Status: Finished

But It's Better If You Swear to Shake It Up.

I told you not to hurt her.

Brendon's P.O.V.

I playfully pushed Cali back on the chair and dipped my head down to catch her lips on mine. She wove her hands through my hair as I deepened the kiss. I let a yelp when she yanked on a fistful of it.

"You sure know how to kill a mood. What the fuck was that for?" I asked her rubbing my head where she had pulled.

She kissed my jaw and laughed. "I love how long your hair is getting. I can run my fingers through it and yank at it. It kinda turns me on," She said taking a few strands of my dark brown hair and rolling them between her fingers.

"Yeah, I need a haircut," I said running my hands through it from the front to the back and making it stand up.

"No! Why would you do that? I like it," She whined holding her hands up to mine and entwining our finger.

"It's getting too long. I hate having long hair," I whined back at her while moving our hands around in little circles.

"Aw, come on. It's not that long. And you look so hot with it like this. And anyway you don't want your hair too short. It won't look right," She told me.

"You just want it long so you can yank all my hair out of my head."

"No, I just like being able to pull on it when we're really going at it. And anyway, I'd probably end up scratching you somewhere if I didn't have your hair to grab at."

"Well I don't wanna be bald either!" I whined.

"Oh shut up! You know it's hot," She said whispering the word "hot" in my ear.

"Ugh, don't do that."

"Aw, what's the matter? Is someone getting aroused?" She asked in my ear as she rolled her hips up to meet mine.

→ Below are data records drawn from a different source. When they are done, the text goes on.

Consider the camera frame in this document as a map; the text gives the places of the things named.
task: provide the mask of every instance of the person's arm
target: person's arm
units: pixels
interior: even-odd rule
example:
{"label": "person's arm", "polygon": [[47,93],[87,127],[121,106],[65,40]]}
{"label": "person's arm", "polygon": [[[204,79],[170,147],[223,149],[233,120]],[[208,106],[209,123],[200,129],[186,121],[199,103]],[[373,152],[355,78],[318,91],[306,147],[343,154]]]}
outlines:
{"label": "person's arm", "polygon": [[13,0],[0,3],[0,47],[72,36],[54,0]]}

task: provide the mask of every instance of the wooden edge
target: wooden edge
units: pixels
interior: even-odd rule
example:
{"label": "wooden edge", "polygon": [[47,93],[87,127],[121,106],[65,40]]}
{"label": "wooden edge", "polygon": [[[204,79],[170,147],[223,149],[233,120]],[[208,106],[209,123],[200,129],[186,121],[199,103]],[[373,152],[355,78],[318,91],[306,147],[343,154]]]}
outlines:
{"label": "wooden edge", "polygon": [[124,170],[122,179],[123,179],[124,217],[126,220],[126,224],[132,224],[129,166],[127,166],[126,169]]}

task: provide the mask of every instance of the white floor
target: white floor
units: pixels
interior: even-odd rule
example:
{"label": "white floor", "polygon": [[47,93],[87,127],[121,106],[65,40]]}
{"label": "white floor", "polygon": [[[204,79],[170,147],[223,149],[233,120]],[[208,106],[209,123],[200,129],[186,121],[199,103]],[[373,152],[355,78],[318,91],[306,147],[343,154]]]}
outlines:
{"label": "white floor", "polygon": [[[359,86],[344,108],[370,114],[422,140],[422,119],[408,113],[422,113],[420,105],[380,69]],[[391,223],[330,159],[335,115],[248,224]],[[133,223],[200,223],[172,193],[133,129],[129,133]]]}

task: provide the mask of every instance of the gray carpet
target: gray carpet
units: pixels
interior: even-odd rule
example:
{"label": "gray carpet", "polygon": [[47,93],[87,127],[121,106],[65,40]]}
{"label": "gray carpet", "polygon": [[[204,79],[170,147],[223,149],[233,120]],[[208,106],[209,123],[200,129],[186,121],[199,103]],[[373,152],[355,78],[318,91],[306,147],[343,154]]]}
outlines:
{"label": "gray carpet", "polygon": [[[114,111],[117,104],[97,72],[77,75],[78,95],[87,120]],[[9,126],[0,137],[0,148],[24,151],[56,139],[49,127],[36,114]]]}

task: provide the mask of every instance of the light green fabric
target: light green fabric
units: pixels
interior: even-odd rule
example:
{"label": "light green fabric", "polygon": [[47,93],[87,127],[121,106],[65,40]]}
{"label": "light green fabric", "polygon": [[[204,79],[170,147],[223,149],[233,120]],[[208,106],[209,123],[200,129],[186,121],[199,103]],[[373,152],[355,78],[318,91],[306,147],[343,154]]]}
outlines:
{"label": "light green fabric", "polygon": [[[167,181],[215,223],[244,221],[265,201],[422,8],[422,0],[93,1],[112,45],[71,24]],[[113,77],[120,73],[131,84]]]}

"Cali, st-stop. It's too early," I told her, letting out pants as she kissed along my neck.

"You don't sound very convincing, Mr. Urie," She said laughing. "I want you," She whispered seductively before kissing me.

Just then there was a knock on the door and I was about to pull away to answer when Cali slipped her tongue in my mouth. I moaned into the kiss and we made out for a few more minutes before the knocking on the door turned into pounding.

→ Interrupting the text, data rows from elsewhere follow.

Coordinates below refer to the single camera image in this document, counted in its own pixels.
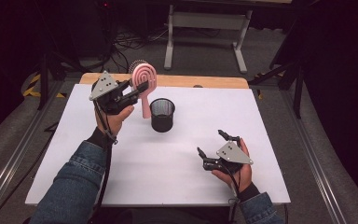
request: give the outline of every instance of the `person's left hand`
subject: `person's left hand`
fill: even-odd
[[[118,132],[121,129],[121,126],[123,125],[123,121],[132,113],[133,111],[133,105],[129,105],[126,108],[124,108],[118,115],[106,115],[101,110],[101,115],[103,117],[103,122],[110,127],[110,131],[112,132],[113,136],[117,136]],[[97,126],[98,129],[100,129],[101,132],[105,133],[103,129],[103,125],[100,121],[100,118],[98,117],[97,111],[95,111],[95,118],[97,119]]]

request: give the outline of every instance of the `white table surface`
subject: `white table surface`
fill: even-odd
[[[53,178],[95,128],[91,85],[75,85],[25,203],[38,204]],[[251,90],[157,87],[149,103],[175,104],[173,127],[155,132],[142,118],[141,102],[124,121],[113,146],[104,206],[228,205],[231,189],[202,168],[197,147],[208,157],[226,143],[217,130],[241,136],[255,164],[253,181],[273,203],[290,203],[282,173]]]

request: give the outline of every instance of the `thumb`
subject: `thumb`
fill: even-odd
[[[212,170],[212,174],[215,175],[217,178],[219,178],[220,180],[222,180],[223,182],[225,182],[226,184],[230,185],[231,184],[231,178],[226,175],[225,173],[218,171],[218,170]]]
[[[133,105],[129,105],[124,108],[118,115],[117,118],[121,121],[124,121],[133,111]]]

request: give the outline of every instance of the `black mesh cup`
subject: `black mesh cup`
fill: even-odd
[[[152,112],[152,128],[159,133],[166,133],[173,126],[175,105],[172,101],[159,98],[150,104]]]

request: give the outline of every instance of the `black curtain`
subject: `black curtain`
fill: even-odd
[[[18,13],[12,2],[0,1],[0,123],[23,101],[21,85],[39,61],[34,31]]]
[[[321,1],[300,16],[273,63],[301,60],[310,98],[358,186],[358,1]]]

"Sounds urgent," Cali said as she pulled away and looked towards the door. I just whimpered in response."Go answer the door, Bren."

"You go answer the door," I whined nuzzling my head into her neck.

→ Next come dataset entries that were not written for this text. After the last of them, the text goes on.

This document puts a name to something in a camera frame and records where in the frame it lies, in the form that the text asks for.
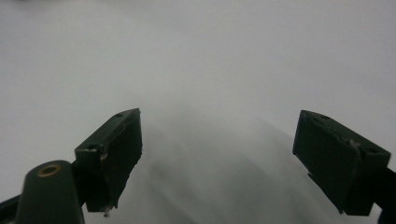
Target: white fabric
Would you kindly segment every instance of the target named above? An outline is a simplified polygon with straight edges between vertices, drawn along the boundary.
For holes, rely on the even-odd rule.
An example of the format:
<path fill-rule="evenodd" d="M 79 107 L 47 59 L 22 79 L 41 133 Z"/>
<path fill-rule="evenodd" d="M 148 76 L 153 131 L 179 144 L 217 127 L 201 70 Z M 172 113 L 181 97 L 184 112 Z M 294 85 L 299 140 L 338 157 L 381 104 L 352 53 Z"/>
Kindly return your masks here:
<path fill-rule="evenodd" d="M 144 154 L 87 223 L 376 223 L 291 155 L 301 109 L 395 153 L 394 1 L 0 1 L 0 200 L 110 116 Z M 389 167 L 396 167 L 391 161 Z"/>

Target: screw hole
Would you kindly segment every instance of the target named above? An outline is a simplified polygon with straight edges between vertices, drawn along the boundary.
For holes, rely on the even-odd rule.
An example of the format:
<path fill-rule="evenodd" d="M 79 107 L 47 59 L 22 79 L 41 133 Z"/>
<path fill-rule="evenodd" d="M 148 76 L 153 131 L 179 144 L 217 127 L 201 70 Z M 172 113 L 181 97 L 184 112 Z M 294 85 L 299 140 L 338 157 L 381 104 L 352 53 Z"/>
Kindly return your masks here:
<path fill-rule="evenodd" d="M 44 166 L 40 170 L 38 170 L 37 175 L 40 177 L 47 177 L 51 175 L 55 175 L 61 170 L 61 166 L 58 164 L 51 164 Z"/>

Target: brass insert
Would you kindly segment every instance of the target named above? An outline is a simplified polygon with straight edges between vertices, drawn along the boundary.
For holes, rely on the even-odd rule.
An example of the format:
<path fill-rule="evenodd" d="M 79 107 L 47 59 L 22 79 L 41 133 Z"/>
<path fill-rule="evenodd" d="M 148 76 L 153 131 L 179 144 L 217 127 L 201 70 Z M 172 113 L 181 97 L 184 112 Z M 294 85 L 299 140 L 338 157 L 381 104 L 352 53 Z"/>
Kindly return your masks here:
<path fill-rule="evenodd" d="M 46 165 L 40 170 L 38 170 L 37 175 L 40 177 L 47 177 L 47 176 L 55 175 L 60 170 L 61 170 L 61 166 L 54 163 L 54 164 Z"/>

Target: black mount
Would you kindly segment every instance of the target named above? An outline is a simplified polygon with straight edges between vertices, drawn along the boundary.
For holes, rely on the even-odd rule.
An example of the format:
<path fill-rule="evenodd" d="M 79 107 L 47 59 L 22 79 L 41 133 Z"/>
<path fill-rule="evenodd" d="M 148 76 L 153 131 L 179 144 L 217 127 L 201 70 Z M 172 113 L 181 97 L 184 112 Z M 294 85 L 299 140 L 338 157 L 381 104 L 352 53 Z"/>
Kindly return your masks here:
<path fill-rule="evenodd" d="M 117 207 L 142 154 L 140 110 L 111 117 L 75 153 L 73 163 L 49 161 L 31 170 L 22 194 L 0 203 L 0 224 L 84 223 L 84 203 L 89 212 Z"/>
<path fill-rule="evenodd" d="M 340 213 L 368 216 L 374 203 L 378 223 L 396 223 L 396 174 L 390 153 L 327 116 L 302 111 L 293 154 L 308 169 Z"/>

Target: white surface
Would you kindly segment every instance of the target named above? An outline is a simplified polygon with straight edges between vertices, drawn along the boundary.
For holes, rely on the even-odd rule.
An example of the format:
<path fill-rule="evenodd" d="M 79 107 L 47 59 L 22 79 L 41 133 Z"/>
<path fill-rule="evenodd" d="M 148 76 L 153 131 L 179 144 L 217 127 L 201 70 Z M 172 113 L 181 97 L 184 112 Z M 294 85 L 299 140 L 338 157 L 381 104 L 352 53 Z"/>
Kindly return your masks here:
<path fill-rule="evenodd" d="M 395 39 L 394 1 L 2 0 L 0 201 L 140 107 L 143 158 L 87 223 L 376 223 L 291 147 L 307 109 L 396 152 Z"/>

"I can't, you're sitting on me. Now get up and get the door!"

"Fine!" I said getting up and walking towards the door. I opened it to see Kara standing on the doorstep with tears streaming down her face.

"What happened?" I asked and she practically collapsed in my arms sobbing. "Sh, Kara, it's okay."

"What's going on?" Cali asked me walking in behind me and seeing Kara.

"Come on, honey, you gotta walk. We can't stand in the open doorway," I told Kara trying to get her to walk the living room. I shrugged at Cali and finally managed to drag Kara out to the couch and sat down with her still crying on my shoulder.

"Kara, you need to quit crying, it's not good for the baby. Now come on, what's the matter?" I asked trying to look at her face.

"I don't care. This baby isn't fucking good for me!" She said.

"Is that what's the matter? I thought you were over the fact that you're pregnant by now," I told her and she shook her head.

"I am, but I seem to be the only one. This baby is gonna grow up without a daddy that loves it. And that's not fucking fair!" She cried out as she tried to wipe her eyes dry, but the tears were still falling.

"So you told Spencer?" I asked and she nodded.

"And he didn't take it well?" Cali asked her bringing her a glass of water which she took greatfully.

"No. He fucking screamed at me how stupid I am for letting this happen. He even asked me if the baby was his," She said and her crying had begun to slow down.

"Maybe he just needs time to get used to this."

"Yeah right. He blamed everything on me. It's my fault for missing my birth control, it's my fault the condom broke, and it's my fault that for the next nine months I'm going to be carrying his fucking baby!" She said and the tears came back on full blast. I hugged her back to my chest and rubbed circles into her back, trying to calm her down as much as I could.

"Sh, sweetie, don't cry. If you keep crying like this the baby is going to end up with colic. And I know for a fact you don't want to have a baby that doesn't stop screaming on top of everything else you're going to be going through," Cali told her rubbing her arm.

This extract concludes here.